■ **Supplied information**
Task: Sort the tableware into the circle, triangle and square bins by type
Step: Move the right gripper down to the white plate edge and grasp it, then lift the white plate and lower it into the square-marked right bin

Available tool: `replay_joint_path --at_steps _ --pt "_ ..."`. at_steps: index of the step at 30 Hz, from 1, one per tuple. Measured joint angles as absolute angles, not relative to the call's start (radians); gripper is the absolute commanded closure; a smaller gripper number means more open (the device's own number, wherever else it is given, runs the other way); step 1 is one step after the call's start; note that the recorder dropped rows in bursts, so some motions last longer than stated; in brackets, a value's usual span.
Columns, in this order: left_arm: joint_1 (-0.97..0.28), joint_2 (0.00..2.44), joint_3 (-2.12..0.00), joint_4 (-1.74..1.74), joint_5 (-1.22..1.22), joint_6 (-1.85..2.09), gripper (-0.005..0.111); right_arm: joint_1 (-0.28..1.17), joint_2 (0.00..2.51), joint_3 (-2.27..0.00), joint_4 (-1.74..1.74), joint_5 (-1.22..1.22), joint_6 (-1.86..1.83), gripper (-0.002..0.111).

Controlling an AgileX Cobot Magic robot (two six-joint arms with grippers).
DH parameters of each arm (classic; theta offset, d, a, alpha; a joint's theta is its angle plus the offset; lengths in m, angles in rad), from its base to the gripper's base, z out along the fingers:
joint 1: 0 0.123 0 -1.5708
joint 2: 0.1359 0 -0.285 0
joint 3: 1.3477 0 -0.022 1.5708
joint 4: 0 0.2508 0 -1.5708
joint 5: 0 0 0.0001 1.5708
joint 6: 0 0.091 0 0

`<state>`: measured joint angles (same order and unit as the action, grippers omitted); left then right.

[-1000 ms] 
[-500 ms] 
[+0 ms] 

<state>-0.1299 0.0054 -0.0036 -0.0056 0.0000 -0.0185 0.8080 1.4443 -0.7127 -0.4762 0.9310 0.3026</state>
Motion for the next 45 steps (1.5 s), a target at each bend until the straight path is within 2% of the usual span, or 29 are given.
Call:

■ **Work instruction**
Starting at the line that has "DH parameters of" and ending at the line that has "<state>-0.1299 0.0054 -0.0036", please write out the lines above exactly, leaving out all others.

■ **Exercise solution**
DH parameters of each arm (classic; theta offset, d, a, alpha; a joint's theta is its angle plus the offset; lengths in m, angles in rad), from its base to the gripper's base, z out along the fingers:
joint 1: 0 0.123 0 -1.5708
joint 2: 0.1359 0 -0.285 0
joint 3: 1.3477 0 -0.022 1.5708
joint 4: 0 0.2508 0 -1.5708
joint 5: 0 0 0.0001 1.5708
joint 6: 0 0.091 0 0

`<state>`: measured joint angles (same order and unit as the action, grippers omitted); left then right.

[-1000 ms] 
[-500 ms] 
[+0 ms] 

<state>-0.1299 0.0054 -0.0036 -0.0056 0.0000 -0.0185 0.8080 1.4443 -0.7127 -0.4762 0.9310 0.3026</state>

Nothing more is needed to finish the exercise.